I've asked some experts their opinions on this, and either I or they will post their thoughts here, hopefully in the next few days.
HOWEVER, that said, my guess is that, depending on what workloads you're running, your data may actually fit in L2 but spills out of L3. (Sounds pretty simple: maybe *too* simple, eh?...)
An engineer I ran this by quickly suggested that there is a push to less-recently used data from L2 into L3; but whether or not the compiler can influence this, or it's a strictly hardware-thing, we're not remembering.
Stay tuned! The experts will weigh in here, and set us all straight.

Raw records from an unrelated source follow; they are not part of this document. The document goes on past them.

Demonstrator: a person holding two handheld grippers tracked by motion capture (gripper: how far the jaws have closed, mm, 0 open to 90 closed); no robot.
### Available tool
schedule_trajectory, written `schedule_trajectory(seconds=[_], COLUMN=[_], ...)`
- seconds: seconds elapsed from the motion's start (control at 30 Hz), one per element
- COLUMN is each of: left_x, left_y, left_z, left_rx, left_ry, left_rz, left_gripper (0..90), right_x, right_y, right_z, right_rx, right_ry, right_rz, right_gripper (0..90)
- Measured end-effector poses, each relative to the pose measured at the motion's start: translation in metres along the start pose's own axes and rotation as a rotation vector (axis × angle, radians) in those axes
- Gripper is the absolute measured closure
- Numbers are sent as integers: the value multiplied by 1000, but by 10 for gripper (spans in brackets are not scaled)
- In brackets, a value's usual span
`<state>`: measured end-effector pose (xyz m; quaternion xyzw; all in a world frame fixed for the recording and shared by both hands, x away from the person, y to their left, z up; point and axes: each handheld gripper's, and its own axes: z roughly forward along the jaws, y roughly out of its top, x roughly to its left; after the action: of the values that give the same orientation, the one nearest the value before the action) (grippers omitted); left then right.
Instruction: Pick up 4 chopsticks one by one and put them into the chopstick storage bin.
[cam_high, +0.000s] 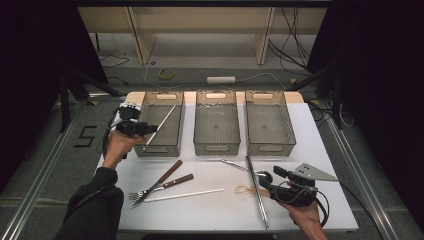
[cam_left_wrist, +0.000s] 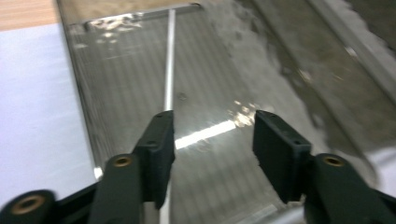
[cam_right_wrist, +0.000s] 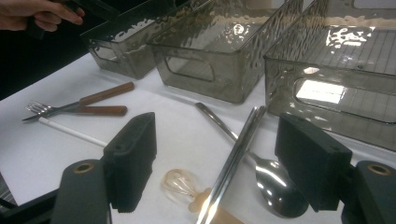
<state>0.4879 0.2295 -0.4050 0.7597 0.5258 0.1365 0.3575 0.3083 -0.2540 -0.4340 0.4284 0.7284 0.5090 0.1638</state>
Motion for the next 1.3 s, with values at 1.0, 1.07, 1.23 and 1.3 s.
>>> schedule_trajectory(seconds=[1.0, 1.07, 1.23, 1.3], left_x=[-92, -97, -107, -111], left_y=[-48, -52, -62, -68], left_z=[-43, -42, -41, -39], left_rx=[106, 136, 210, 248], left_ry=[-157, -172, -187, -191], left_rz=[272, 296, 375, 409], left_gripper=[246, 249, 275, 293], right_x=[4, 3, 4, 4], right_y=[0, 1, 1, 1], right_z=[-2, -2, -1, -1], right_rx=[2, -1, 1, 3], right_ry=[3, 5, 8, 7], right_rz=[-20, -16, -19, -22], right_gripper=[300, 300, 300, 300])
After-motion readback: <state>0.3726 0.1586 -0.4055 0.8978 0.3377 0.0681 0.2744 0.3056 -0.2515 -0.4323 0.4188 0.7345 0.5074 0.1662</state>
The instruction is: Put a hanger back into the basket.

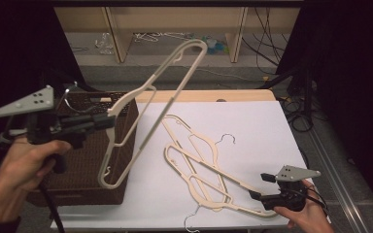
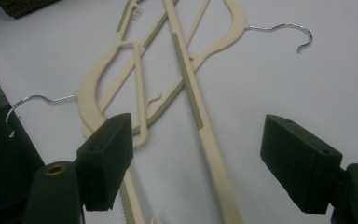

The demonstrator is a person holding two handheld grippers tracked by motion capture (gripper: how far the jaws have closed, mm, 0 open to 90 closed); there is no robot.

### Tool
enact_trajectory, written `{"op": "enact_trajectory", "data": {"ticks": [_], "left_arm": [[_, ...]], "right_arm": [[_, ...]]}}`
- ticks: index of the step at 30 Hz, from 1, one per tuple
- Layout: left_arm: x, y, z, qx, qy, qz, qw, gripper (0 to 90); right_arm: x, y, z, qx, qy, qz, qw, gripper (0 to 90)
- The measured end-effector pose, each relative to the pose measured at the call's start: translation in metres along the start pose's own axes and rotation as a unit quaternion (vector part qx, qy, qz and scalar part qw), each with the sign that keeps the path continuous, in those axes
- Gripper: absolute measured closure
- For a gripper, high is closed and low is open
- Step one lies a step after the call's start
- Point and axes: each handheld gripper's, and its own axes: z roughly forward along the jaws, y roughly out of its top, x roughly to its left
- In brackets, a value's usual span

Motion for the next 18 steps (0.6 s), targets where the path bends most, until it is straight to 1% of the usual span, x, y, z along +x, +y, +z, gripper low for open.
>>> {"op": "enact_trajectory", "data": {"ticks": [1,2,3,4,5,6,7,8,9,10,11,12,13,14,15,16,17,18], "left_arm": [[0.000,0.000,0.000,0.000,0.000,0.000,1.0000,85.8],[0.003,0.003,-0.005,-0.001,0.009,0.001,1.0000,85.8],[0.007,0.007,-0.012,0.002,0.024,0.004,0.9997,85.8],[0.007,0.007,-0.012,0.002,0.024,0.004,0.9997,85.8],[0.012,0.008,-0.017,0.003,0.035,0.003,0.9994,85.8],[0.020,0.008,-0.023,0.007,0.050,0.002,0.9987,85.8],[0.020,0.008,-0.023,0.007,0.050,0.002,0.9987,85.8],[0.025,0.007,-0.027,0.008,0.056,-0.001,0.9984,85.8],[0.030,0.007,-0.030,0.010,0.062,0.002,0.9980,85.8],[0.037,0.006,-0.035,0.012,0.073,0.006,0.9972,85.8],[0.037,0.006,-0.035,0.012,0.073,0.006,0.9972,85.8],[0.045,0.005,-0.038,0.010,0.079,0.014,0.9967,85.8],[0.048,0.004,-0.039,0.012,0.084,0.010,0.9964,85.8],[0.055,0.002,-0.042,0.015,0.092,0.015,0.9956,85.8],[0.064,-0.002,-0.045,0.029,0.105,0.024,0.9938,85.8],[0.067,-0.005,-0.046,0.036,0.108,0.027,0.9931,85.8],[0.067,-0.005,-0.046,0.036,0.108,0.027,0.9931,85.8],[0.071,-0.009,-0.046,0.046,0.114,0.031,0.9919,85.8]], "right_arm": [[0.000,0.000,0.000,0.000,0.000,0.000,1.0000,26.5],[-0.001,-0.001,0.002,0.000,0.000,-0.001,1.0000,23.9],[0.000,-0.001,0.002,0.001,-0.007,0.000,1.0000,23.0],[0.000,-0.001,0.002,0.001,-0.007,0.000,1.0000,23.0],[0.000,-0.001,0.003,-0.003,-0.005,-0.001,1.0000,22.9],[0.002,-0.002,0.004,-0.005,-0.003,-0.008,0.9999,22.8],[0.002,-0.002,0.004,-0.005,-0.003,-0.008,0.9999,22.8],[0.003,-0.001,0.003,-0.003,0.001,-0.004,1.0000,22.7],[0.004,-0.001,0.004,-0.004,0.001,-0.006,1.0000,22.5],[0.003,-0.001,0.004,-0.003,0.002,-0.006,1.0000,22.5],[0.003,-0.001,0.004,-0.003,0.002,-0.006,1.0000,22.5],[0.003,-0.002,0.004,-0.003,0.000,-0.007,1.0000,22.4],[0.002,-0.002,0.004,-0.005,0.000,-0.010,0.9999,22.5],[0.002,-0.002,0.004,-0.003,0.001,-0.005,1.0000,22.5],[0.001,-0.003,0.004,0.000,0.000,-0.005,1.0000,22.5],[0.001,-0.003,0.004,-0.001,0.001,-0.006,1.0000,22.6],[0.002,-0.003,0.004,-0.001,0.000,-0.003,1.0000,22.7],[0.002,-0.003,0.004,-0.001,0.000,-0.003,1.0000,22.7]]}}
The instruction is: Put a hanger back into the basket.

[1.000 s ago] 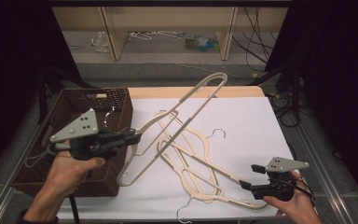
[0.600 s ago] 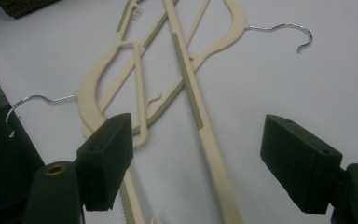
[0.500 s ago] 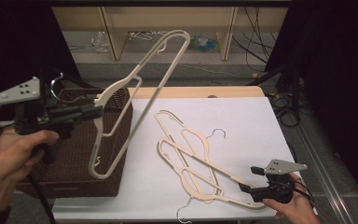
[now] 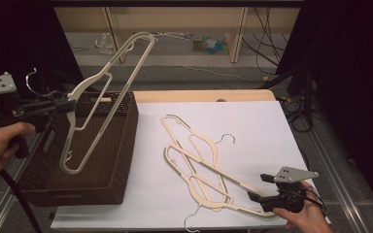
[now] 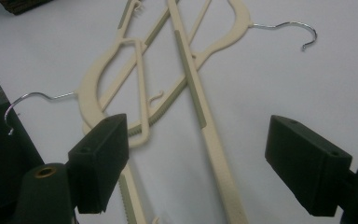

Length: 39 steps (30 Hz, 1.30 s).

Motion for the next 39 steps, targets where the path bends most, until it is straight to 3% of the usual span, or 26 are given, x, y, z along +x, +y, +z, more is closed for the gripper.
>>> {"op": "enact_trajectory", "data": {"ticks": [7,10,16,20,21,23,24,27,28,29,31,32,34,38,39], "left_arm": [[0.028,-0.032,0.005,0.038,0.028,-0.007,0.9989,85.8],[0.042,-0.044,0.005,0.058,0.042,-0.017,0.9973,85.8],[0.054,-0.063,0.010,0.087,0.056,-0.029,0.9942,85.8],[0.060,-0.075,0.015,0.111,0.065,-0.024,0.9914,85.8],[0.065,-0.080,0.016,0.121,0.065,-0.006,0.9905,85.8],[0.065,-0.084,0.016,0.126,0.070,-0.012,0.9894,85.7],[0.069,-0.090,0.017,0.140,0.071,-0.003,0.9876,85.8],[0.073,-0.099,0.020,0.147,0.067,-0.007,0.9868,85.7],[0.076,-0.101,0.021,0.156,0.062,0.010,0.9857,85.8],[0.074,-0.104,0.022,0.157,0.063,-0.005,0.9856,85.8],[0.076,-0.109,0.025,0.164,0.060,-0.009,0.9846,85.7],[0.075,-0.111,0.026,0.164,0.061,-0.021,0.9844,85.7],[0.077,-0.114,0.029,0.176,0.060,-0.030,0.9822,85.6],[0.080,-0.118,0.034,0.189,0.060,-0.030,0.9798,85.5],[0.080,-0.121,0.038,0.187,0.063,-0.037,0.9795,85.5]], "right_arm": [[0.001,0.000,0.000,-0.001,0.002,-0.004,1.0000,22.7],[0.001,0.000,0.000,-0.001,0.001,-0.007,1.0000,22.7],[0.001,0.000,0.000,0.005,0.001,-0.009,0.9999,22.9],[0.002,0.000,0.001,0.004,0.005,-0.009,0.9999,22.9],[0.002,0.000,0.001,0.004,0.005,-0.010,0.9999,23.0],[0.002,-0.001,0.001,0.004,0.005,-0.011,0.9999,23.0],[0.001,-0.001,0.001,0.003,0.003,-0.010,0.9999,23.2],[-0.001,-0.001,-0.001,0.000,0.001,-0.009,1.0000,23.2],[-0.001,-0.002,-0.001,0.001,0.001,-0.007,1.0000,23.2],[0.000,-0.002,-0.001,0.002,0.000,-0.006,1.0000,23.2],[0.000,-0.002,-0.001,0.004,0.001,-0.006,1.0000,23.4],[0.000,-0.002,-0.001,0.005,0.001,-0.006,1.0000,23.4],[0.001,-0.002,0.000,0.006,0.002,-0.006,1.0000,23.5],[0.000,-0.003,0.001,0.006,0.003,-0.009,0.9999,23.5],[0.000,-0.003,0.001,0.007,0.005,-0.010,0.9999,23.5]]}}
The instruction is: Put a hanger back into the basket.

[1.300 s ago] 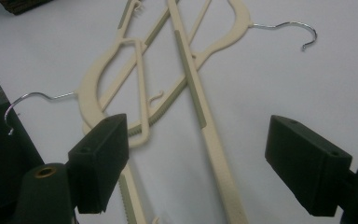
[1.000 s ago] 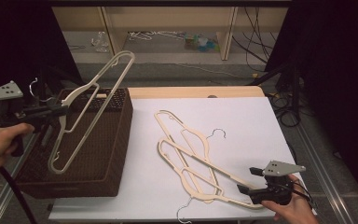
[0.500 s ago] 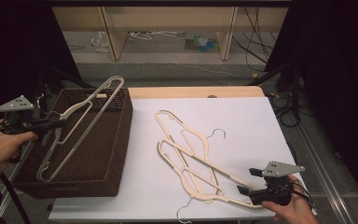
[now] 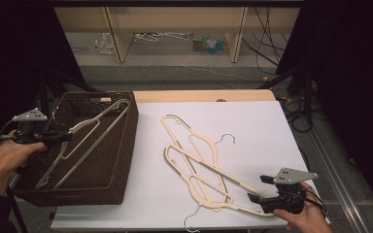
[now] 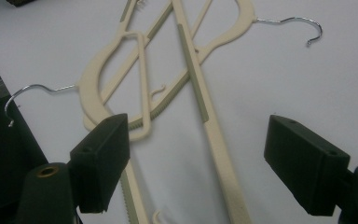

Thanks jdgallag, I think I understand the much higher cache misses of L3 cache. the reason is that: when you bring data from memory to caches, you bring it to both L2 and L3 (then half of L3 cache is poluted when all entries in L2 is renewed, since L3 1M L2 512K), and since L2 miss is low and when L3 cache is referenced, it's very likely that it's a brand new data(Most data in L3 are the "once upon a time" old data in L2, caused by cache misses). So, L3 cache effectiveness are very low. The main reason is that L3 is not too much bigger than L2 (only two times bigger), compare with the difference of L1 and L2 (512/20).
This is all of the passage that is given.